# Bristol - Another city wide MH ban



## Clunegapyears (Jul 5, 2019)

Increasing calls for Bristol to have 'blanket ban' on travellers camping - Bristol Live


----------



## Snapster (Jul 5, 2019)

Surely that’s just a proposed ban on unauthorised travellers setting up camp. Not a ban per se on campers and motorhomes. 
Funny how they always role out the “excrement in hedges” mantra. 
If unauthorised traveller sites are a such a large concern, surely they should be making some provision for them.
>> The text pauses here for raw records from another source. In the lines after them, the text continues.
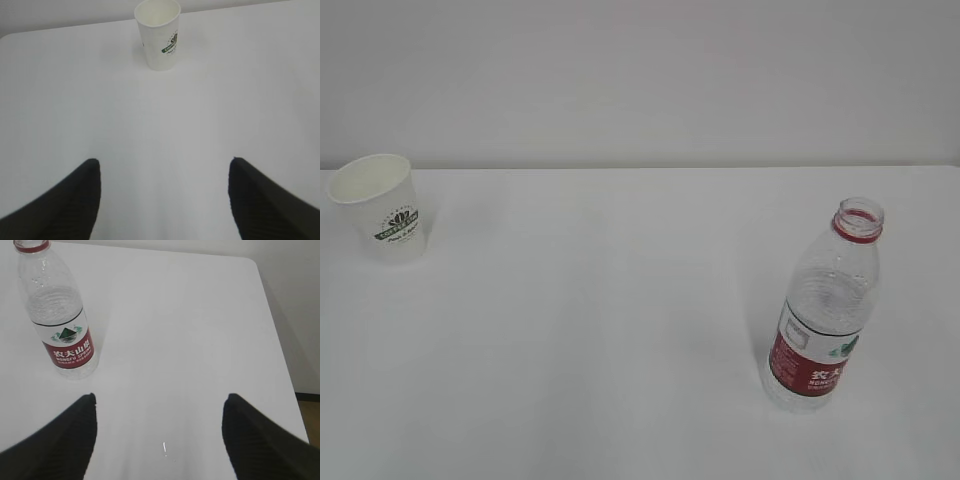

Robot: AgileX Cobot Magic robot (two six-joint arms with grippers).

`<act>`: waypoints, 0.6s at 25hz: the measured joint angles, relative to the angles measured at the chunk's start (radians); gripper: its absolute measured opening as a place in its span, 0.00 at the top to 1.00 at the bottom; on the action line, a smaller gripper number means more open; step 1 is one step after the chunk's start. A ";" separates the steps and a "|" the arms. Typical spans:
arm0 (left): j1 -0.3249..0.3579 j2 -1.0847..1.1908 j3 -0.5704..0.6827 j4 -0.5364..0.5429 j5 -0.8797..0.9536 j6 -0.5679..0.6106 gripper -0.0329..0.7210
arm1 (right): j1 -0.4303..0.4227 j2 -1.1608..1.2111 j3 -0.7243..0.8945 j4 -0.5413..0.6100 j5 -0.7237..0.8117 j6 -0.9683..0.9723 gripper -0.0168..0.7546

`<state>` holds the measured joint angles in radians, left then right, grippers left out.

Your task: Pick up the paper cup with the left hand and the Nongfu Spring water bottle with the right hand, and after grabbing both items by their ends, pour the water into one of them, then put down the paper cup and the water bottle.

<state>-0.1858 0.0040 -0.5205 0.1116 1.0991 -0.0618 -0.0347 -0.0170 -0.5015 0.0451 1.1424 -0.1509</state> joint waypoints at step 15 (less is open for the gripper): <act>0.000 0.000 0.000 0.000 0.000 0.000 0.19 | 0.000 0.000 0.000 0.000 0.000 0.000 0.22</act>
<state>-0.1858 0.0040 -0.5205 0.1116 1.0991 -0.0618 -0.0347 -0.0170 -0.5015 0.0451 1.1424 -0.1509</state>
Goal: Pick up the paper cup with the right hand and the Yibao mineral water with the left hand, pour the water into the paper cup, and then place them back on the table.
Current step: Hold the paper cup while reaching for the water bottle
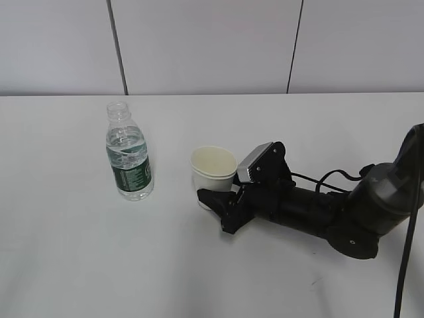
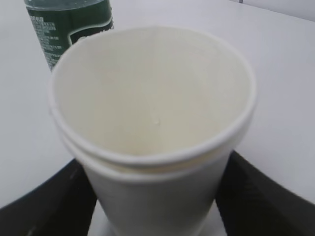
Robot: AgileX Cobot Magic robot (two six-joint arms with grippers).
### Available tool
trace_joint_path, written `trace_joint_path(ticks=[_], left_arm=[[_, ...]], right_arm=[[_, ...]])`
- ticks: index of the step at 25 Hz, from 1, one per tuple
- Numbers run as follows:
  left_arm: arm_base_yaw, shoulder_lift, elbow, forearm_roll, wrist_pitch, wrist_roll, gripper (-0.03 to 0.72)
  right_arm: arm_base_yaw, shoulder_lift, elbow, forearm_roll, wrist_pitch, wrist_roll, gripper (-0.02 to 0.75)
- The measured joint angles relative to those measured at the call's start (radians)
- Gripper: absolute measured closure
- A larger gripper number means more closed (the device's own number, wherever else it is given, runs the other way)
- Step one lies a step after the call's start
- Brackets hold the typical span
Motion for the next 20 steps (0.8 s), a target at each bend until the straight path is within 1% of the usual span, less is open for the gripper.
trace_joint_path(ticks=[9,12,15,17,20], left_arm=[[0.000,0.009,-0.011,0.000,-0.017,0.001,0.122],[0.000,0.059,-0.045,0.000,-0.152,0.001,0.123],[0.000,0.139,-0.056,-0.025,-0.337,0.020,0.123],[0.000,0.199,-0.049,-0.063,-0.437,0.080,0.125],[0.000,0.300,-0.005,-0.144,-0.604,0.212,0.125]], right_arm=[[0.000,0.000,0.000,0.008,0.000,0.000,0.204],[0.000,0.000,0.000,0.019,0.000,0.000,0.204],[0.000,0.000,0.000,0.022,0.000,0.000,0.204],[0.000,0.000,0.000,0.024,0.000,0.000,0.205],[0.000,0.000,0.000,0.028,0.000,0.000,0.205]])
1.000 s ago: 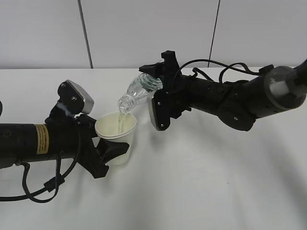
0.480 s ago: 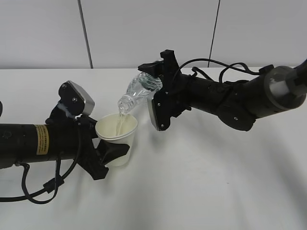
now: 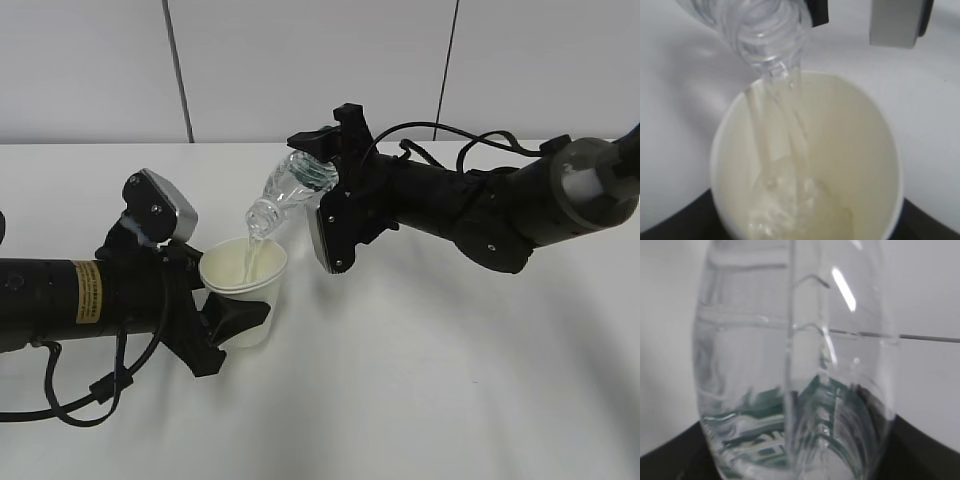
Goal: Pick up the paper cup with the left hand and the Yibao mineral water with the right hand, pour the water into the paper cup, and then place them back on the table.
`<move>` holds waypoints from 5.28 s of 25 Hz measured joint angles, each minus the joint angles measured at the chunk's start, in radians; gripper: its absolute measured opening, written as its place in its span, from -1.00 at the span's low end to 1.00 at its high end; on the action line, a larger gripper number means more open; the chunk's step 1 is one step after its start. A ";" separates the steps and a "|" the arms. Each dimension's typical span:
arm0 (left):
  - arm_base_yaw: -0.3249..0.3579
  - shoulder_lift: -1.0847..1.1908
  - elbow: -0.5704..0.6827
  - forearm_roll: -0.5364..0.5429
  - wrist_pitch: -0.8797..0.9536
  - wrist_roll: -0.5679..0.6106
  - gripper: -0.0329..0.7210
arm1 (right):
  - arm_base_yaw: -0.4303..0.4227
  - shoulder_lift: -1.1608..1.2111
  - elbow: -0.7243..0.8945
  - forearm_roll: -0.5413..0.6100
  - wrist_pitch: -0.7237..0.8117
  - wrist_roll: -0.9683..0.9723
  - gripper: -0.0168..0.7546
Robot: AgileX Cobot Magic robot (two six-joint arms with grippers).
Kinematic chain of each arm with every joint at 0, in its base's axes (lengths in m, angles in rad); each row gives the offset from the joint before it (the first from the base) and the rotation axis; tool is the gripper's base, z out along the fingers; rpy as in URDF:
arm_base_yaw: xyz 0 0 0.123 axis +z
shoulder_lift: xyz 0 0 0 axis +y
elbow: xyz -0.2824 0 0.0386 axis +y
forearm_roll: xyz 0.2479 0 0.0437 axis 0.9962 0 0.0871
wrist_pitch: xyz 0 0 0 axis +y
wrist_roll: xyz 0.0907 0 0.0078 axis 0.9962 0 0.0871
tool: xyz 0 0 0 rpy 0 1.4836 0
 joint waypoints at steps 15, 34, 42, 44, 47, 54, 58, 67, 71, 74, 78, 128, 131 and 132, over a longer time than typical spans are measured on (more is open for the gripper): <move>0.000 0.000 0.000 0.000 0.000 0.000 0.18 | 0.000 0.000 0.000 0.000 -0.001 -0.018 0.28; 0.000 0.000 0.000 -0.005 0.001 0.000 0.18 | 0.000 0.000 0.000 0.000 -0.001 0.019 0.28; 0.000 0.000 0.000 -0.077 0.001 0.001 0.18 | 0.000 0.000 0.000 0.000 -0.060 0.344 0.28; 0.000 0.000 0.000 -0.097 0.001 0.004 0.18 | 0.000 0.000 0.000 0.000 -0.078 0.430 0.28; 0.000 0.000 0.000 -0.140 0.002 0.012 0.18 | 0.000 0.000 0.000 0.004 -0.092 0.595 0.28; 0.000 0.000 0.000 -0.320 0.002 0.122 0.18 | 0.000 0.000 0.000 0.088 -0.093 1.023 0.28; 0.000 0.000 0.000 -0.473 0.002 0.207 0.18 | 0.000 0.000 0.030 0.162 -0.098 1.104 0.28; 0.083 0.050 -0.047 -0.571 -0.002 0.239 0.18 | 0.000 -0.011 0.185 0.384 -0.109 1.151 0.28; 0.122 0.118 -0.087 -0.573 -0.026 0.240 0.18 | 0.000 -0.028 0.235 0.523 -0.136 1.155 0.28; 0.140 0.171 -0.114 -0.573 -0.048 0.242 0.18 | 0.000 -0.029 0.259 0.578 -0.140 1.157 0.28; 0.144 0.232 -0.156 -0.573 -0.061 0.252 0.18 | 0.000 -0.029 0.267 0.608 -0.146 1.158 0.28; 0.112 -0.397 0.018 -0.621 0.339 0.263 0.65 | -0.030 0.121 0.173 0.728 -0.205 1.217 0.71; 0.112 -0.397 0.018 -0.621 0.340 0.263 0.65 | -0.030 0.121 0.204 0.728 -0.205 1.217 0.71; 0.112 -0.397 0.018 -0.621 0.341 0.263 0.65 | -0.030 0.121 0.215 0.726 -0.205 1.217 0.71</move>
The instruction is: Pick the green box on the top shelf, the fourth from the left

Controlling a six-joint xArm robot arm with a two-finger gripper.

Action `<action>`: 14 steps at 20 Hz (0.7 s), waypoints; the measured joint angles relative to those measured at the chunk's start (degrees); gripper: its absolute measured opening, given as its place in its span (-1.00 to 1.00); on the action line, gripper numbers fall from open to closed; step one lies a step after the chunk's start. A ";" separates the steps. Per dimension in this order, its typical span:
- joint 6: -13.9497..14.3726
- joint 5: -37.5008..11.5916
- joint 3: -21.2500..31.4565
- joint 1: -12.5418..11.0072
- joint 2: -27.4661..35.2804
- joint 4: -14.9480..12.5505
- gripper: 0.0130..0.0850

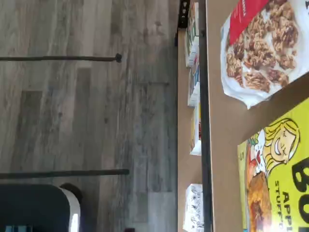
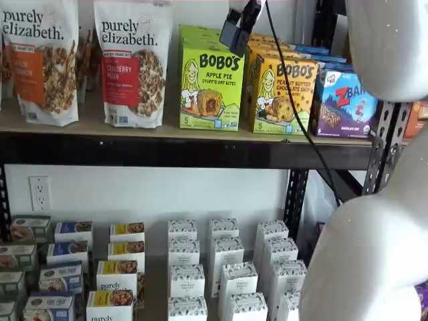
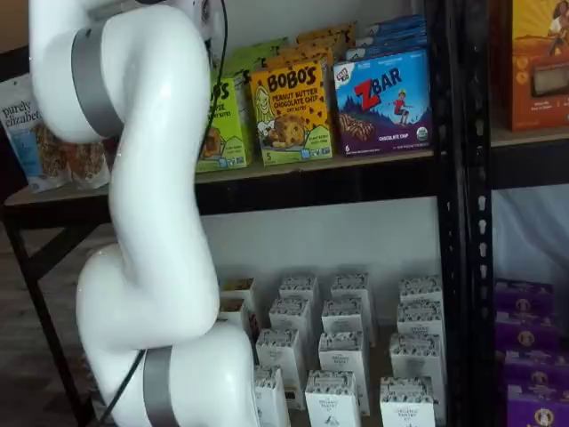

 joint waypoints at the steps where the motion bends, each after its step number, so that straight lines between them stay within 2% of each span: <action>1: 0.17 0.27 -0.41 0.48 0.19 -1.38 1.00; 2: 0.43 0.76 -1.12 1.38 0.54 -3.93 1.00; 4: 0.48 1.03 -1.37 1.70 0.72 -5.46 1.00; 9: 0.08 0.71 -1.09 1.19 0.75 -4.98 1.00; 14: -0.27 0.00 -1.30 0.33 1.17 -2.74 1.00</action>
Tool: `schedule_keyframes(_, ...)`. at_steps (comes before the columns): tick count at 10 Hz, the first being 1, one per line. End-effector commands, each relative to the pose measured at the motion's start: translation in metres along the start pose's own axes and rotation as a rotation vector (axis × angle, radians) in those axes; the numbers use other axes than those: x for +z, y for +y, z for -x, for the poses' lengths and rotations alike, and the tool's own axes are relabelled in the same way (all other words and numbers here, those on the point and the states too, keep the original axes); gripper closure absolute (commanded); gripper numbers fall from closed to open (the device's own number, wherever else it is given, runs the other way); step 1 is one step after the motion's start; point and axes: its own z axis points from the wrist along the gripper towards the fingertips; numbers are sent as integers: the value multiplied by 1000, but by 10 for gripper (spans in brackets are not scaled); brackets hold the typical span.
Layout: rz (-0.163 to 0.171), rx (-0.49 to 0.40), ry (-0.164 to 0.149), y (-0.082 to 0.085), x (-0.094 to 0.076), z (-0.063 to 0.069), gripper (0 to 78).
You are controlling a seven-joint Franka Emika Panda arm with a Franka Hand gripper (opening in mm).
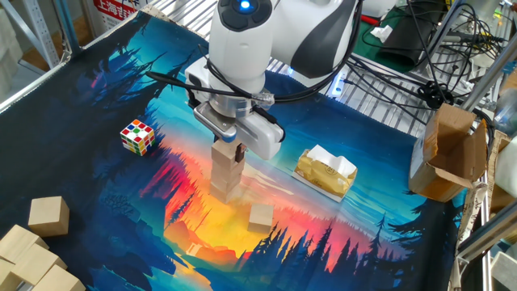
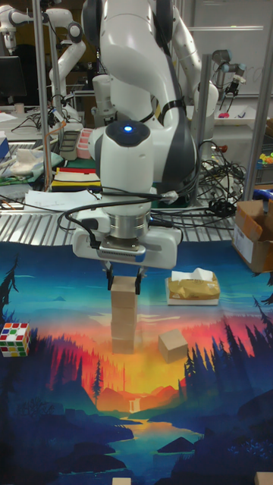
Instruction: Stack the blocks in a vertical line of five
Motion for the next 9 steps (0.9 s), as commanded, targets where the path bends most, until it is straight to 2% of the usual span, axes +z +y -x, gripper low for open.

Most other European countries do. 
Anyway, we drove through Bristol earlier this year in our van, it’s not something i would like to do again so they don’t have to bother with me.


----------



## phillybarbour (Jul 5, 2019)

Bristol does seem to have a bigger issue than most cities with permanent vans living on the streets.


----------



## witzend (Jul 5, 2019)

Snapster said:


> Funny how they always role out the “excrement in hedges” mantra.
> .


Not really when theres many on here who tip their grey water in hedgerows pee in the bushes etc its all sewage waste to most people


----------



## runnach (Jul 5, 2019)

public protection space orders is the latest legislation to prevent you going about your lawful business ..a couple of years ago re Brighton the issue highlighted it is coming home to roost 

Channa


----------